Un aspetto che va necessariamente tenuto in considerazione riguarda il pubblico dei videogame. Pur essendo utilizzati da una popolazione sempre più variegata, è doveroso fare delle distinzioni. È chiaro che non tutti i titoli possono essere fruiti dallo stesso pubblico: alcuni come Halo, ad esempio, hanno una classificazione PEGI che invita i minori di 16 anni a non utilizzare questo titolo. Un divieto assolutamente non legato alle difficoltà del gioco quanto piuttosto ai contenuti di questo, dalla violenza all’uso di un linguaggio volgare ad esempio. Diverso è il caso di Pokèmon al debutto nel 1996, titolo usato trasversalmente da giocatori di tutte le età. Il marchio PEGI è presente obbligatoriamente sul retro di ogni videogame acquistato e l’acronimo sta per Pan European Game Information, vale a dire una classificazione su scala europea dei videogiochi a partire dal loro contenuto.
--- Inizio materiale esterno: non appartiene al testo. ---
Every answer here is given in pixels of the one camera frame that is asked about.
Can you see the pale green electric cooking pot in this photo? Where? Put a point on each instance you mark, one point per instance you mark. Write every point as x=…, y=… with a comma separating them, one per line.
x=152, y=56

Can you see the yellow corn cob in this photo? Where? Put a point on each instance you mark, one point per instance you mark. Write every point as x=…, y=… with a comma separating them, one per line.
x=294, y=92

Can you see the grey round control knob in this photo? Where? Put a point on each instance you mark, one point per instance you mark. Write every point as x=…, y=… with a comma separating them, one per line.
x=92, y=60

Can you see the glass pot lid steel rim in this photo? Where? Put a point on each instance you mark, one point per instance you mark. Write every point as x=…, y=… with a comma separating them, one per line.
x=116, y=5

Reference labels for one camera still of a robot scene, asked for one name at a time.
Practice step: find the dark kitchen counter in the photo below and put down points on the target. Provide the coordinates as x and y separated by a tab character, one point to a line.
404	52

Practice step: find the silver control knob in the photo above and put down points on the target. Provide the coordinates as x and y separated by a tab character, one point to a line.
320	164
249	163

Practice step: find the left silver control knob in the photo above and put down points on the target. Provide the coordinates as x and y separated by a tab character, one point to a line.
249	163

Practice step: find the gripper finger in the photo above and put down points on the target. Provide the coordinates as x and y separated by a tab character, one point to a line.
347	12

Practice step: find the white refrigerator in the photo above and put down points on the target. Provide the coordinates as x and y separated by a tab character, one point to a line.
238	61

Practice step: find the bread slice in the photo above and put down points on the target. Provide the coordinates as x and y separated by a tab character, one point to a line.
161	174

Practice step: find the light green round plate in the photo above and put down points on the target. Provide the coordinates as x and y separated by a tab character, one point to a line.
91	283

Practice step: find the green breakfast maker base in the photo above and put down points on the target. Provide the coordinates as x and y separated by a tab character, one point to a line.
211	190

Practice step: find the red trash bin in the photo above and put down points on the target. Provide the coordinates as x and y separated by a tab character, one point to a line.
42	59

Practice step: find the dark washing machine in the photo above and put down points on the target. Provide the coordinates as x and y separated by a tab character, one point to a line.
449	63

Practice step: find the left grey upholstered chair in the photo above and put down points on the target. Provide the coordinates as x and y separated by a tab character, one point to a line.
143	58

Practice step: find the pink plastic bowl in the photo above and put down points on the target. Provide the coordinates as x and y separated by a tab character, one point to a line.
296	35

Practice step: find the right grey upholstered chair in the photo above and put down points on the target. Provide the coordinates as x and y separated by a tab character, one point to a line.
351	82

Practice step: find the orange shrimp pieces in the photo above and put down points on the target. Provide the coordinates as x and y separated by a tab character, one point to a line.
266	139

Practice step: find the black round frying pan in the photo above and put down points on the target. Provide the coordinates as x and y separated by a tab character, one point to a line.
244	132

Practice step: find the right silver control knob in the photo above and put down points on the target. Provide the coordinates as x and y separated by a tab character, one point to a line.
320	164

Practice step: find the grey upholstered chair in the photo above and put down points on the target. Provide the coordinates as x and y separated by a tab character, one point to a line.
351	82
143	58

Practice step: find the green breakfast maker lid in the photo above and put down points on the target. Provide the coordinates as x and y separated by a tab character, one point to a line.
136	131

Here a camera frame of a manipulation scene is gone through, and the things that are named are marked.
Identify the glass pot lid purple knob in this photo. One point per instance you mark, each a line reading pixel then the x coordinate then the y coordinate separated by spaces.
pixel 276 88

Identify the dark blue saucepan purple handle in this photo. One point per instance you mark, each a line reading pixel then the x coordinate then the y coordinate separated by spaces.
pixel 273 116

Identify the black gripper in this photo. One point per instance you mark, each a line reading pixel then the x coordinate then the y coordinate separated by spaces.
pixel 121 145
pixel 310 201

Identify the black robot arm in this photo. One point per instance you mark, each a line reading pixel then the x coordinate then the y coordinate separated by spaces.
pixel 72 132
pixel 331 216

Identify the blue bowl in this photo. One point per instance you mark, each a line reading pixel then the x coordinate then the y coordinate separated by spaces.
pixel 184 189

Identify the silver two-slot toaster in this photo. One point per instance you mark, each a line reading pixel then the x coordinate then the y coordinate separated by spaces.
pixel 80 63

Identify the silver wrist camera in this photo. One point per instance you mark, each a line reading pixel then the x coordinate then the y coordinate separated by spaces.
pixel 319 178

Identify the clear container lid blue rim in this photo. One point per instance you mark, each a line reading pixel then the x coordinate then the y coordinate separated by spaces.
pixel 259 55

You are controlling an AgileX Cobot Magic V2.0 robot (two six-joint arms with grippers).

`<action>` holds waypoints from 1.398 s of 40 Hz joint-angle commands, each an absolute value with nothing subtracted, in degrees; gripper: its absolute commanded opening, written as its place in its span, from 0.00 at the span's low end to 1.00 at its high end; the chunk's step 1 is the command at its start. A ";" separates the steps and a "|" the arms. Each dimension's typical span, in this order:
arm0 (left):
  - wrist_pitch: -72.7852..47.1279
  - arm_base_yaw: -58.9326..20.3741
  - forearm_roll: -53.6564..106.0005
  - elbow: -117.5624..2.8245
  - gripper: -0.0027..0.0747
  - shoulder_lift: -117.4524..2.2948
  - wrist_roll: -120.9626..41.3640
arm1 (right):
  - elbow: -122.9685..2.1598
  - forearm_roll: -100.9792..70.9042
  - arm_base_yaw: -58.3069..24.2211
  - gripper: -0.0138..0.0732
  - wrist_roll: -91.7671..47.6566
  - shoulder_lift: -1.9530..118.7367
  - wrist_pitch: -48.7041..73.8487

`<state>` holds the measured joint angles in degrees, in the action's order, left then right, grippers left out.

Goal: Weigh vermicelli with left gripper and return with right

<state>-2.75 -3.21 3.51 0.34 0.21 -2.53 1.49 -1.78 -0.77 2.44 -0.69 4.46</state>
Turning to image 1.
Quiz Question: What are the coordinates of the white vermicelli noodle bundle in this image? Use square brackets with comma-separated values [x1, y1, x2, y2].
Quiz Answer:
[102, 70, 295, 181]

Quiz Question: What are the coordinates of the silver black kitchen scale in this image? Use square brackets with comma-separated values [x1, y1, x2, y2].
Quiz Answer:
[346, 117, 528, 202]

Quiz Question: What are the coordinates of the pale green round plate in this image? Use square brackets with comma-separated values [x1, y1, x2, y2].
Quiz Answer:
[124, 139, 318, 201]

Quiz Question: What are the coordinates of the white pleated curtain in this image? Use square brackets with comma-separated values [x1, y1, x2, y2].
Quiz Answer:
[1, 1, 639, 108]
Il videogioco è entrato a far parte della quotidianità anche grazie al suo linguaggio: alcuni termini sono diventati così popolari da essere diventati di uso comune, soprattutto nelle fasce più giovani della popolazione. Un esempio su tutti, noto anche ai meno esperti ormai, è la parola bug: nel linguaggio dei gamer significa un errore del software, nella vita di tutti giorni è un termine comunemente impiegato per descrivere un intoppo non previsto durante un’azione. 

Un elemento che ha notevolmente contribuito a far sì che il videogioco diventasse un fenomeno di massa è senza dubbio la totale immersività in questi mondi. Questo aspetto è stato infinitamente cavalcato soprattutto con le recenti uscite di videogame cosiddetti open world, traducibile letteralmente come “mondo aperto”. In questi casi l’utente ha la possibilità di creare il proprio personaggio e muoversi liberamente all’interno di tutta la mappa del gioco, scegliendo tempi e modi delle proprie azioni. Questa immersività completa può generare fenomeni anche decisamente pericolosi, il cosiddetto gaming disorder. Si tratta di una vera e propria patologia riconosciuta dall’OMS nel 2022: indica un disturbo legato alla dipendenza dai videogiochi, che nei casi più gravi può trasformarsi in un vero e proprio autoisolamento. In Giappone il fenomeno è noto fin dagli anni ’80 mentre in Europa si sono riscontrati i primi casi sono all’inizio degli anni 2000.